Among the most noticeable changes in modern financial markets is the trend away from initial public offerings and a tendency for private companies to continue fundraising outside of the public markets for longer periods of time. With that in mind, financial professionals noticed a consequence: an increase in “stake sales” and other private trading activity prior to an IPO. If more companies follow this trend, it could create even more ripple effects throughout the finance world, as well as the businesses that rely on investor capital.

“Secondary sales are becoming more common as massive tech startups eschew an IPO.”

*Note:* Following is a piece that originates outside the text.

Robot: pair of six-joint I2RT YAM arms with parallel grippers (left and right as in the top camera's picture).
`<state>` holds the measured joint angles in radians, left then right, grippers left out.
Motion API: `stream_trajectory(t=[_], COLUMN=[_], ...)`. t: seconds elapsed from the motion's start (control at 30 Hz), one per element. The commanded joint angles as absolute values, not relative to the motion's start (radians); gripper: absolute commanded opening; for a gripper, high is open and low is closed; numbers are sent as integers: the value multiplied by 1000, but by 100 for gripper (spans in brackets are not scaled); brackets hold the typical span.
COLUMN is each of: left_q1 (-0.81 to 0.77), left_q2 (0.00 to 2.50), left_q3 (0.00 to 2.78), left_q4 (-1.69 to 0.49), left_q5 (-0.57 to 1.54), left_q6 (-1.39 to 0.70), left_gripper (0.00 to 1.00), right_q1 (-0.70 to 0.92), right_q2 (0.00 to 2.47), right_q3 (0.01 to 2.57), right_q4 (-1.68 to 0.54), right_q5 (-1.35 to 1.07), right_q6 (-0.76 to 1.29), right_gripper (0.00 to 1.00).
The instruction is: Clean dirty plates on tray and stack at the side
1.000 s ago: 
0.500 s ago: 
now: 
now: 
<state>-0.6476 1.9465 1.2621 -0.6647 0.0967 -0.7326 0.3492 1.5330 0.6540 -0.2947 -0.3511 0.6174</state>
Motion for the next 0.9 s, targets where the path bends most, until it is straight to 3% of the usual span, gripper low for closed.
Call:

The Wall Street Journal reported on what appears to be an emergent phenomenon in today’s capital markets: a proliferation of secondary sales of shares in private companies, in particular late-stage startups seen as hot commodities and likely IPO candidates in the near future. The Journal cited many recent examples of very large secondary sales, several of which were orchestrated by Japan’s SoftBank Group. SoftBank has made a name for itself because of its proclivity to invest huge sums in many of the most buzzed-about private firms in Silicon Valley, including Uber, WeWork, Airbnb, SoFi and several others. But the climate of today’s capital markets, with IPOs scant and interest rates low, has encouraged greater volumes of secondary sales.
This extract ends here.